Background
Raymund Havenith was born in Aachen into a family of musicians receiving his first lessons from his father Josef Havenith (1919–1978), a church musician and choirmaster.
Raymund Havenith was born in Aachen into a family of musicians receiving his first lessons from his father Josef Havenith (1919–1978), a church musician and choirmaster.
He studied the piano with Günter Ludwig at the Hochschule für Musik Köln (Cologne University of Music).

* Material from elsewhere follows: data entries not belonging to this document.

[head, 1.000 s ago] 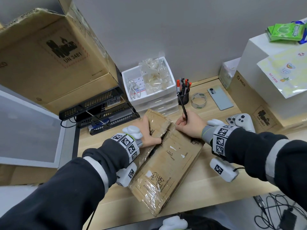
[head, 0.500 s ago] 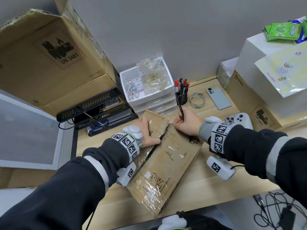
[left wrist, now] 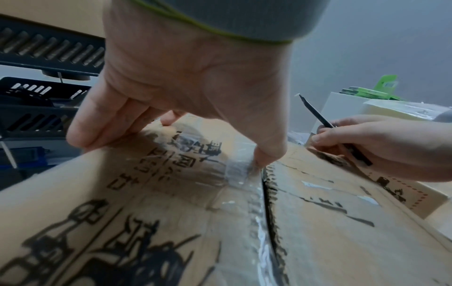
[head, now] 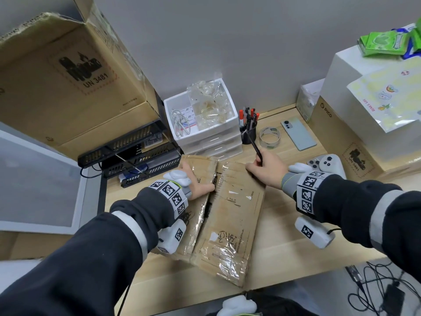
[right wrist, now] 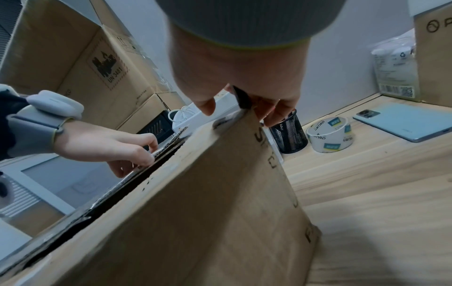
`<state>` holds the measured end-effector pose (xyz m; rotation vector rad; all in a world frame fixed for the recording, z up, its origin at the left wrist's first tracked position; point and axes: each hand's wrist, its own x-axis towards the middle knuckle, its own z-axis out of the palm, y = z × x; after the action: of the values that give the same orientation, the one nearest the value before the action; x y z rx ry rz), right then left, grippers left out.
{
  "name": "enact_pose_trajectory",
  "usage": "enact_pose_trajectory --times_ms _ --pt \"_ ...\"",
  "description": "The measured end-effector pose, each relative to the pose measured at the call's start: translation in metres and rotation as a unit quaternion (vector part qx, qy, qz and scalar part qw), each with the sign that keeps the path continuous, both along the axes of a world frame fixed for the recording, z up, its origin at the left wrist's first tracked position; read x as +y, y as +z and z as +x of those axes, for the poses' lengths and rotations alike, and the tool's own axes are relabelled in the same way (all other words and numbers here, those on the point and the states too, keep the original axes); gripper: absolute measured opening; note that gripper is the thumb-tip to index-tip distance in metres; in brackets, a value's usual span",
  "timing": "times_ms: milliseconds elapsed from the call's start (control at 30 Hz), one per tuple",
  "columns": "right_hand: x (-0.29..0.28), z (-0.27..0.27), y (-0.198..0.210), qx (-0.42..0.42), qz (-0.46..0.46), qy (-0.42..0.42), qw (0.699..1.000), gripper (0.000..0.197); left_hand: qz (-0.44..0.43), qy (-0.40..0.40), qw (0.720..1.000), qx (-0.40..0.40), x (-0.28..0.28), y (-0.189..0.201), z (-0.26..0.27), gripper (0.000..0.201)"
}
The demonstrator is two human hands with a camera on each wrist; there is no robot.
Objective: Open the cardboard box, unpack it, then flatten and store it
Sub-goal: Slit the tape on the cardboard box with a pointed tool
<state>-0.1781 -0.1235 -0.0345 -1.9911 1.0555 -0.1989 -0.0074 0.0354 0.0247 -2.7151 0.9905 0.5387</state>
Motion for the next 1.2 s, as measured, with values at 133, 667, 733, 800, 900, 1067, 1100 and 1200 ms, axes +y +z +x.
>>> enact_pose_trajectory --times_ms 133,667,733,800,900,1067,1100,1200 --pt "0.004 -0.004 0.002 0.045 -0.168 0.029 0.984 0.036 0.038 0.028 0.997 0.055 0.002 0.016 -0.006 0.055" --pt "0.025 -0.008 -0.002 0.06 -0.096 0.153 0.982 0.04 0.026 -0.045 0.997 -0.049 0.021 0.006 0.026 0.058" --pt "0.024 -0.009 -0.002 0.06 -0.1 0.16 0.98 0.042 0.033 -0.045 0.998 -0.019 0.026 0.003 0.03 0.055" --pt "0.023 -0.008 -0.003 0.058 -0.111 0.167 0.978 0.044 0.036 -0.046 0.998 -0.017 0.029 0.0 0.032 0.054" --pt "0.022 -0.001 -0.003 0.054 -0.118 0.163 0.978 0.043 0.038 -0.055 0.998 0.002 0.033 0.001 0.034 0.039" --pt "0.021 0.022 0.001 0.048 -0.151 0.177 0.971 0.035 0.083 -0.033 0.996 0.026 0.037 -0.005 0.038 0.041" --pt "0.022 0.027 0.003 0.056 -0.162 0.182 0.968 0.032 0.099 -0.028 0.994 0.038 0.039 -0.008 0.039 0.04" --pt "0.025 0.035 0.007 0.075 -0.192 0.202 0.957 0.022 0.142 -0.018 0.988 0.058 0.04 -0.005 0.038 0.041"
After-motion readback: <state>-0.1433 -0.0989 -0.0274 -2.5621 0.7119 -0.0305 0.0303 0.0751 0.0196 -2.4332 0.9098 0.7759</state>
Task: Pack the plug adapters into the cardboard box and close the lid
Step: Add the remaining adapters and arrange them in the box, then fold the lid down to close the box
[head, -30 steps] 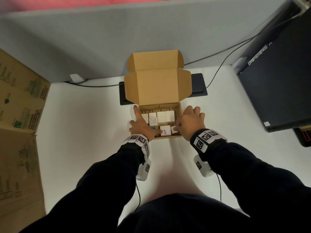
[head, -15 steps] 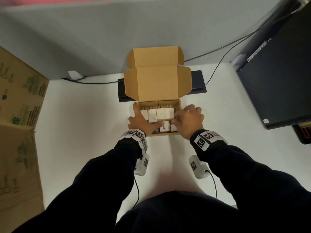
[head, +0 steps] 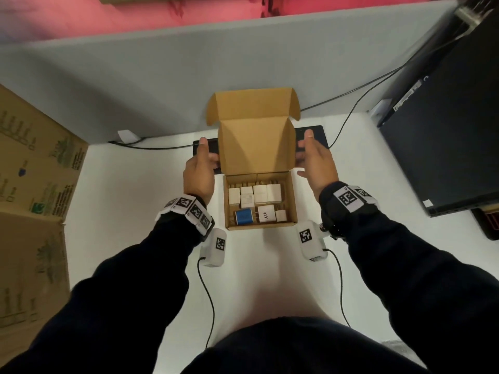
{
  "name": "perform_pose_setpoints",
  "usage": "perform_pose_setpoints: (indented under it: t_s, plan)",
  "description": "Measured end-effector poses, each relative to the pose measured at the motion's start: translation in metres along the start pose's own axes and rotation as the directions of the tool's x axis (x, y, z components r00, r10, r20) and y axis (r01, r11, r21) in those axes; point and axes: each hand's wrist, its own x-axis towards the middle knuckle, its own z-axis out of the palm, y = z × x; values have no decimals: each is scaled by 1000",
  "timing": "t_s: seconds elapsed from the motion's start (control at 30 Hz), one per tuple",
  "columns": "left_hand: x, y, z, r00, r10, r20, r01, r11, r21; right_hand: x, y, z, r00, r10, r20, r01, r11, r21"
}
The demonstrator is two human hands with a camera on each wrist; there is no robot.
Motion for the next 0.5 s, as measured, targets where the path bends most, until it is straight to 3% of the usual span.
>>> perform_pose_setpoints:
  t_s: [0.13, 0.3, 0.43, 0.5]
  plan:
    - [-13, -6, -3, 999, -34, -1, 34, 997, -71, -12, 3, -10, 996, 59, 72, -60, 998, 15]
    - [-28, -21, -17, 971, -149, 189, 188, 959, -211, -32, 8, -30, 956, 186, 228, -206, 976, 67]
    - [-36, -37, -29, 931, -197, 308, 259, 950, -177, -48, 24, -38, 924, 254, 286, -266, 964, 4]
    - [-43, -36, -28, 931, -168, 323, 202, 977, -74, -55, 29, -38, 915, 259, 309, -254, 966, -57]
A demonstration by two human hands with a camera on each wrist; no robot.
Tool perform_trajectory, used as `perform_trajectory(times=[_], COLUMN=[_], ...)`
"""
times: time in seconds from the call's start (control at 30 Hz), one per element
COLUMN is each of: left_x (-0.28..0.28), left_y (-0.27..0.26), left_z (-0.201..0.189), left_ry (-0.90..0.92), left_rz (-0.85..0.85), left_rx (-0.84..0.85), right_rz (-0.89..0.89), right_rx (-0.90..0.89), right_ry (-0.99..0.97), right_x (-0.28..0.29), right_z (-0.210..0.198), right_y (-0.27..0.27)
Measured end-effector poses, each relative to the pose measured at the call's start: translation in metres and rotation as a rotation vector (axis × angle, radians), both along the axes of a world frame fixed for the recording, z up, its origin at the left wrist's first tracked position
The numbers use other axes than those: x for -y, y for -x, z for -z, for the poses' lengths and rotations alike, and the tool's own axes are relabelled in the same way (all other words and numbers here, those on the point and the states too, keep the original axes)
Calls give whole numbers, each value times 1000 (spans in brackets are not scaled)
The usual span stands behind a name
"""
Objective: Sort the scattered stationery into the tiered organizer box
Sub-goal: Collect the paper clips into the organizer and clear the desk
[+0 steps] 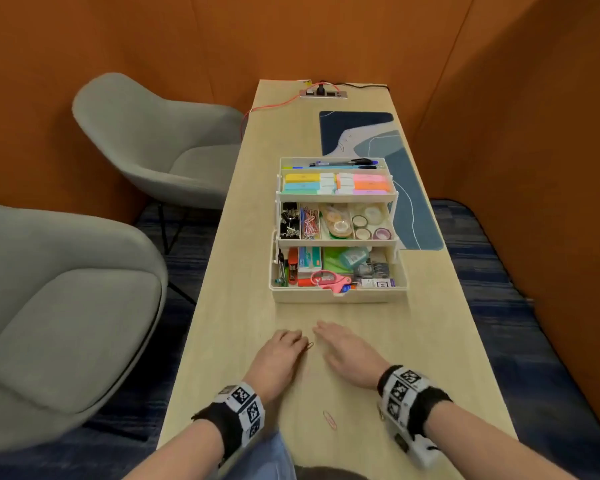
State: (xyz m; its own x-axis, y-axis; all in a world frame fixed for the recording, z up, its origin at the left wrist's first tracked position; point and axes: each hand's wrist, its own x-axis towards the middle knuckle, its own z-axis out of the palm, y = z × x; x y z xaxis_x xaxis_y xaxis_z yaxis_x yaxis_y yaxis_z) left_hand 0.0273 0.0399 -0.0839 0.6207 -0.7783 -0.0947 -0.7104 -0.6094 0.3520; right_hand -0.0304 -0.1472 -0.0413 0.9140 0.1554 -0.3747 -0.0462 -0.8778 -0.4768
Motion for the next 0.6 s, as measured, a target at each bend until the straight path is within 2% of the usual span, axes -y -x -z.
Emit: perform_trajectory(times=[0.1, 0.17, 0.37, 0.6], left_x=[-7, -15, -24, -28], left_y=[-3, -4, 4, 14], left_z=[-2, -1, 1, 3], left_ry=[13, 29, 52, -69], left_rz=[56, 62, 51, 103], left_rx=[45, 37, 73, 121], right_rz=[-80, -121, -229, -209], right_rx=[-5, 54, 309, 314], right_ry=[138, 179, 177, 247], right_x=[-26, -32, 6, 34], right_z=[20, 28, 49, 36], right_y=[7, 16, 71, 114])
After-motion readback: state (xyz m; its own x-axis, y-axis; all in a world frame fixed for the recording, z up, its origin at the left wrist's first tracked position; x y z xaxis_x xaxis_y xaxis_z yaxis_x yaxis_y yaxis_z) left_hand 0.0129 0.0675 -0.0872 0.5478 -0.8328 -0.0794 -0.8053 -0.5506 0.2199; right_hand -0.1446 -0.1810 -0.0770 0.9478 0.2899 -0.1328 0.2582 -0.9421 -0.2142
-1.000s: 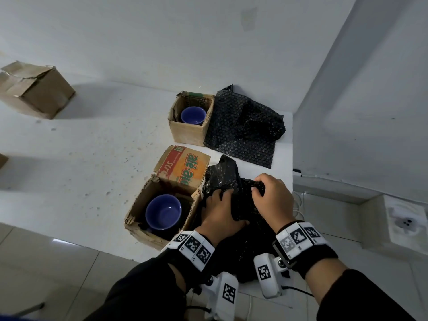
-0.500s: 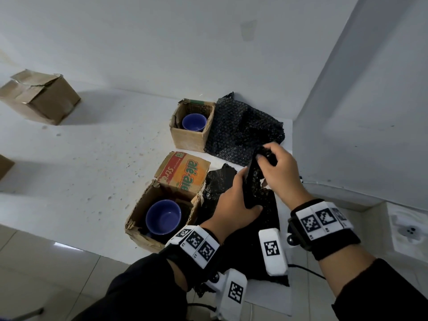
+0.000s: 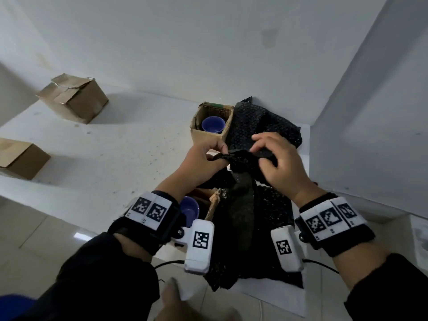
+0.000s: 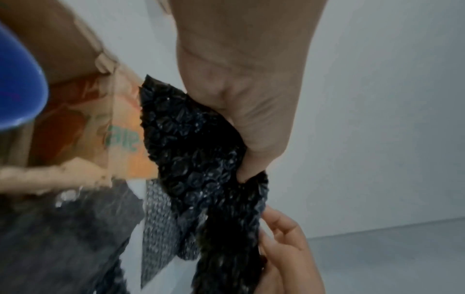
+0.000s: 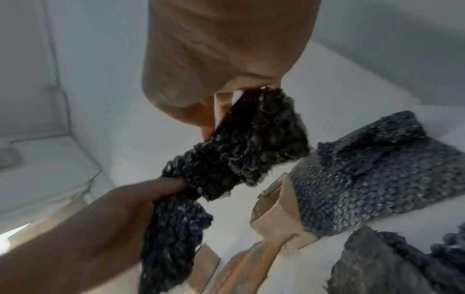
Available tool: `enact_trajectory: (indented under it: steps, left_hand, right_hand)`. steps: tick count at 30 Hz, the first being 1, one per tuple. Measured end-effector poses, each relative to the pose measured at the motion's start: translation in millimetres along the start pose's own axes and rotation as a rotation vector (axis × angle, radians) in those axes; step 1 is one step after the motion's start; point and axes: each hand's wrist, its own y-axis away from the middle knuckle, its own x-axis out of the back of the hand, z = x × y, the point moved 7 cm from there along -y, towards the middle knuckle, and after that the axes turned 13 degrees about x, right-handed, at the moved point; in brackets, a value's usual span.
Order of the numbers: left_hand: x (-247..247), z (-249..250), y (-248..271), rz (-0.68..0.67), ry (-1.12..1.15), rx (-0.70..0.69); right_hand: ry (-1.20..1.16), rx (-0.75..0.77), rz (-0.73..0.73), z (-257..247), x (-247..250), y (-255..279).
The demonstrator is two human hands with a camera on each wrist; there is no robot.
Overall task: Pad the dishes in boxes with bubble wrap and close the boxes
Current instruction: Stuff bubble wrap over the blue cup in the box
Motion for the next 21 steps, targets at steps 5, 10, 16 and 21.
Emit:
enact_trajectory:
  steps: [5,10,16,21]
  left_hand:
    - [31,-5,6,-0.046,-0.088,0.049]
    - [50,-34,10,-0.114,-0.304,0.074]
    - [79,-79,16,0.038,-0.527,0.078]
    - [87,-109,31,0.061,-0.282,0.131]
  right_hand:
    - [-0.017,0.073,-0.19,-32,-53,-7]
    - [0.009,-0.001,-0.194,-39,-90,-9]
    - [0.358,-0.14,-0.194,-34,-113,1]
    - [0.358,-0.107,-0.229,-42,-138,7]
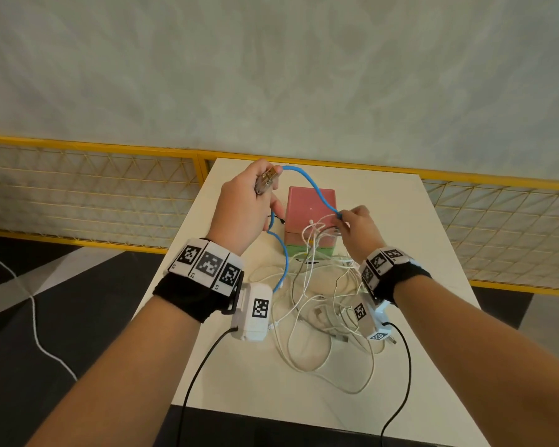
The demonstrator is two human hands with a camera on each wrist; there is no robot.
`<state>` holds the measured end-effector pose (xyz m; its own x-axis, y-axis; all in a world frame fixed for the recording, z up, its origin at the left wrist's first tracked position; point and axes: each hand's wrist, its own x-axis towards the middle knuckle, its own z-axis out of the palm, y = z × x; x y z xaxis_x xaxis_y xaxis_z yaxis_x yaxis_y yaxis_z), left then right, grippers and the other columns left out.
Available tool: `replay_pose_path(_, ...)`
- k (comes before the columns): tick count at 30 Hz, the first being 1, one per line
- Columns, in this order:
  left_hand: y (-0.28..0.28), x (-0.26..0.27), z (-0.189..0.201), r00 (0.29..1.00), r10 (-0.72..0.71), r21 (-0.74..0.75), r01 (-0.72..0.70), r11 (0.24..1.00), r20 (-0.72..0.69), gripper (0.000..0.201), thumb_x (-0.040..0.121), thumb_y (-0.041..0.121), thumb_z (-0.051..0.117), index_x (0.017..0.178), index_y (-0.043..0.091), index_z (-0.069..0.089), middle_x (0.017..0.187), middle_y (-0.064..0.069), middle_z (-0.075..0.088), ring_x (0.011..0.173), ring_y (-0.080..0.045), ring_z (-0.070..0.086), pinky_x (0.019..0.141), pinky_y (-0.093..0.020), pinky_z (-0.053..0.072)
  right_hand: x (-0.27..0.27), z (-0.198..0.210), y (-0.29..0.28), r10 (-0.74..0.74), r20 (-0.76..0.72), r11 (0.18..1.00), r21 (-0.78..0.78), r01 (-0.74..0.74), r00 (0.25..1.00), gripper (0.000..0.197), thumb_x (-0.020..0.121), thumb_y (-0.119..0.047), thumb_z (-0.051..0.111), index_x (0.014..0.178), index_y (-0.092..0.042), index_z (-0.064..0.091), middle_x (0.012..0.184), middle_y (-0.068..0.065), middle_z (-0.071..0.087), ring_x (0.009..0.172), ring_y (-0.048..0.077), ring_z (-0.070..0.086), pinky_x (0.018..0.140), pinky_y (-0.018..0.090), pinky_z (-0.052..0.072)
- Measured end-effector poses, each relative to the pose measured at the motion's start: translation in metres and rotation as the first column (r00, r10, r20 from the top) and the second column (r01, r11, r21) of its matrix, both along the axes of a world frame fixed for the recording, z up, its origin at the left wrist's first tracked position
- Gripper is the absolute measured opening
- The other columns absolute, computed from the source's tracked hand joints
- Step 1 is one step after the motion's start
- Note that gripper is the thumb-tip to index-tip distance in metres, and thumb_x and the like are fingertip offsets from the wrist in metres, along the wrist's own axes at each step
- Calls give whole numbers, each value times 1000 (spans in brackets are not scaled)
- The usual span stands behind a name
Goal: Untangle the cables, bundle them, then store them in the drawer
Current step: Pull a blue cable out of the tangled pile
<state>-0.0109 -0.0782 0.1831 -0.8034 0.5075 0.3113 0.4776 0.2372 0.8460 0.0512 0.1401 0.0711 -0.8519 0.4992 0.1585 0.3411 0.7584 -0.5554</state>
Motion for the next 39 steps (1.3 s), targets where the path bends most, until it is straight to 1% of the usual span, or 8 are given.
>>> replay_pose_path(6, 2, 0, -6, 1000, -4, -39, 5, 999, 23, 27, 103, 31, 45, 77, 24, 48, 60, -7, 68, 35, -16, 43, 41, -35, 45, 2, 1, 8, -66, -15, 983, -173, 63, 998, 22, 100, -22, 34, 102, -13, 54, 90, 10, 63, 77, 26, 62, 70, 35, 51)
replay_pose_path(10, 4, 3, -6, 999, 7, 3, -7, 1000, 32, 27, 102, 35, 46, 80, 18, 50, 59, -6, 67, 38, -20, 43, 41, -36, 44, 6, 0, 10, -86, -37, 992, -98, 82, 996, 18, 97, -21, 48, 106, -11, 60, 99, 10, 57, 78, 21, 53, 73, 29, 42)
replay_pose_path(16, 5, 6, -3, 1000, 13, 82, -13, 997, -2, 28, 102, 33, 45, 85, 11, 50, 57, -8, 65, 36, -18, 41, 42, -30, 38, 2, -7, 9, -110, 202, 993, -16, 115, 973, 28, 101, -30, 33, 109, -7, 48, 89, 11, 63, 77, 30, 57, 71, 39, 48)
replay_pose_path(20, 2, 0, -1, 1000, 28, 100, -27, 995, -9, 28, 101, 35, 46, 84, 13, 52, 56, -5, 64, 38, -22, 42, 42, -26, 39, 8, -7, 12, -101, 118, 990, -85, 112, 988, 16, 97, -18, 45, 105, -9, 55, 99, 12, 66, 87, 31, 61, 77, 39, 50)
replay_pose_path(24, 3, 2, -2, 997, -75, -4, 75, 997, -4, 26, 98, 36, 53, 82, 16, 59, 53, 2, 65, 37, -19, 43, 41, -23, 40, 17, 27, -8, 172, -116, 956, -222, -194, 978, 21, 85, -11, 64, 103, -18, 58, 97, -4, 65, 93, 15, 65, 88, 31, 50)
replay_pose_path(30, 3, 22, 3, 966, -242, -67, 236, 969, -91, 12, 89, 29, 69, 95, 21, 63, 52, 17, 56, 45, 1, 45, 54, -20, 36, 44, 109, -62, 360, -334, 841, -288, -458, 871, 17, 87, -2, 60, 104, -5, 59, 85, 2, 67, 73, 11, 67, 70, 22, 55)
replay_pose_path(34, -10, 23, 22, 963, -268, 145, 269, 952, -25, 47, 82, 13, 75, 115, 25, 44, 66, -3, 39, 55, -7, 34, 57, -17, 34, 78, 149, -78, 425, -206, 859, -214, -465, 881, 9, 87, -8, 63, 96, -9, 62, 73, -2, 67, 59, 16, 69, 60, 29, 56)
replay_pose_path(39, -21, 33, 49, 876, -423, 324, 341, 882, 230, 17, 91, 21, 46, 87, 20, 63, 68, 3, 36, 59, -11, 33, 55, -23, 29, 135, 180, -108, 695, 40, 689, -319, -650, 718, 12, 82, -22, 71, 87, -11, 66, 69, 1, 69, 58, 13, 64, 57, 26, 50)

As a scholar of the Studienstiftung des deutschen Volkes he completed his musical education at the Conservatoire de Musique in Geneva.
3 by Sergei Rachmaninoff in the same year. In 1970 Raymund Havenith participated in the "concerts by young artists" series organised by the German Music Council (Deutscher Musikrat). In 1975 he made his début in London and two years later he made his first appearance in a festival concert at the Berliner Festspiele with the Berlin Philharmonic Orchestra.
Subsequent concert tours have taken him to the Near and Far East including South-of Korea and Taiwan and to the principal countries of Europe.
Alongside his intensive activity in chamber music he did numerous radio and disc recordings. From 1986 until his death in 1993 he has been responsible for the piano Master Class at the Hochschule für Musik und Darstellende Kunst Frankfurt.
Raymund Havenith was married since 1980 to the Korean-German pianist Jimin Oh-Havenith, appearing together as a piano duo on stage. Their daughter Martha Nari Havenith was born in 1982.
César Franck: Prélude, Choral et Fugue, Operation
21 Köln, Electric and Music Industries 1976. Ludwig van Beethoven: Piano Sonata Number. 22 in F major, Operation 54.
Köln, Electric and Music Industries 1976. Modest Mussorgsky: Pictures at an Exhibition.
Electric and Music Industries 1976. Peter I. Tschaikowsky: Grand Piano Sonata in G major, Operation 37. Köln, Electric and Music Industries 1978. Edvard Grieg: Ballade in G minor, Operation
24. Köln, Electric and Music Industries 1978. Louis Moreau Gottschalk: Early American piano music
Deutschlandfunk 1987, Musicaphon 1987. Johann Sebastian Bach: Goldberg Variations. Deutschlandfunk, Köln 1985, sound star-ton 1987 / 1991 (Civil Defense).
Ulrich Leyendecker: Concerto for Piano and Orchestra (1981) Live concert recording, December 1, 1984, Sonderforschungsbereich-WDR, Wergo 1988.
Ulrich Leyendecker: Works for Piano (with Jimin Oh-Havenith). NDR, Musicaphon 1990 / 1999 (Civil Defense).
Edvard Grieg: Works for piano by Wolfgang Amadeus Mozart with additional accompaniment of a second piano Piano duo with Jimin Oh-Havenith. Hessischer Rundfunk, Frankfurt 1991, Musicaphon 1991, 2013.